Bacterial immune system discovery may transform understanding of human viral defence
Israeli researchers unveiled a novel bacterial immune system that may transform science’s understanding of human immunity how to combat viral infections.
A study by the Weizmann Institute of Science recently published in the peer-reviewed Nature journal centered on phages, viruses that specifically target bacteria.
The microscopic phages consist of a head containing genetic material and a tail used to locate and inject this material into a host bacterial cell. Once inside, the phage commandeers the bacterium’s cellular machinery to replicate itself, ultimately causing the bacterial cell to burst and release new phages to infect other bacteria.
However, the Weizmann study discovered a bacterial defense mechanism that thwarts phages by attaching a small protein molecule to their tails, rendering them incapable of further infection. Significantly, this system shares structural similarities with a human immune mechanism, hinting at evolutionary connections between bacterial and human immunity.

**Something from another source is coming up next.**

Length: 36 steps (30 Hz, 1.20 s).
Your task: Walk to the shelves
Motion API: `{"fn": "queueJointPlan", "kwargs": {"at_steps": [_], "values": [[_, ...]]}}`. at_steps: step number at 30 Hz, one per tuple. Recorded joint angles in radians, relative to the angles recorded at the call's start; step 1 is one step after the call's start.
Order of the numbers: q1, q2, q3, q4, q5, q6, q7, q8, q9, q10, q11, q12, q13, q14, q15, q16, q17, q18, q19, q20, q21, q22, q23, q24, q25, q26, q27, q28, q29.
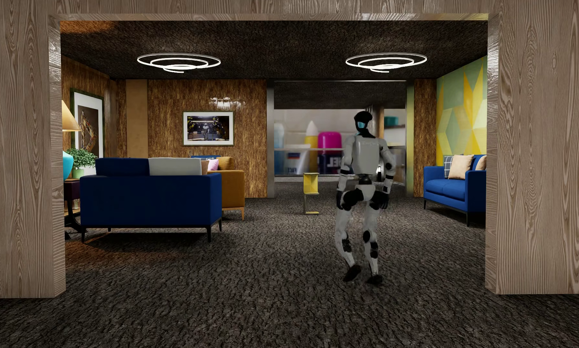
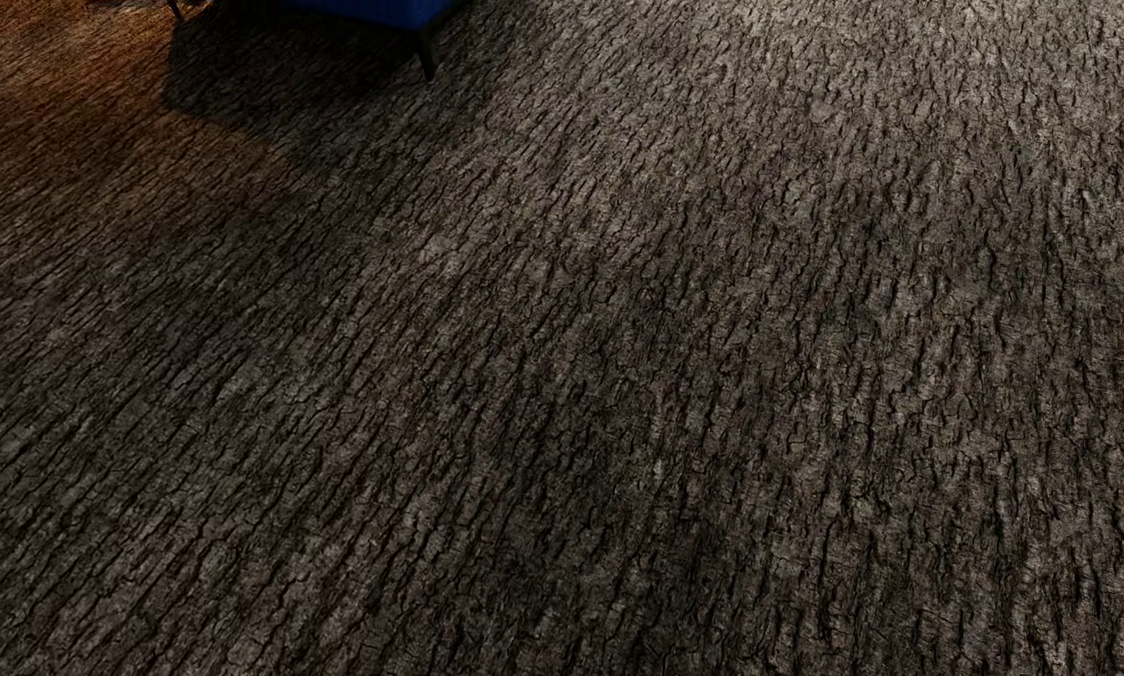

The first known antiphage defenses in bacteria were discovered in the 1960s. Until recently, only a few such mechanisms were recognized, with CRISPR-Cas9 being the most famous, revolutionizing gene editing. The last few years, however, have seen an explosion of discoveries in this field, identifying over 150 new bacterial immune systems, each with unique methods of action.
Many of these discoveries were made using a technique developed by Professor Rotem Sorek of Weizmann’s Molecular Genetics Department. His approach leveraged the tendency of bacterial immune system genes to cluster together in regions of the genome known as “defense islands.” By examining genes of unknown function located near these islands, researchers can identify new immune systems.
“In many of our studies, we have recognized components of bacterial immune systems that were familiar to us from extensively studied human immune mechanisms,” Sorek explained. “This suggests that the evolutionary source of a large part of our innate immune system comes from bacteria. Our new study provides further support for this idea.”
In the 1970s, scientists discovered ubiquitin, a small protein that can alter the structure, function, and lifespan of other proteins by attaching to them. This system of protein modification, for which professors Aaron Ciechanover, Avram Hershko, and Irwin Rose received the 2004 Nobel Prize in Chemistry, has since been found to involve many similar systems. These systems use enzymes to attach various small proteins to target proteins, influencing their fate.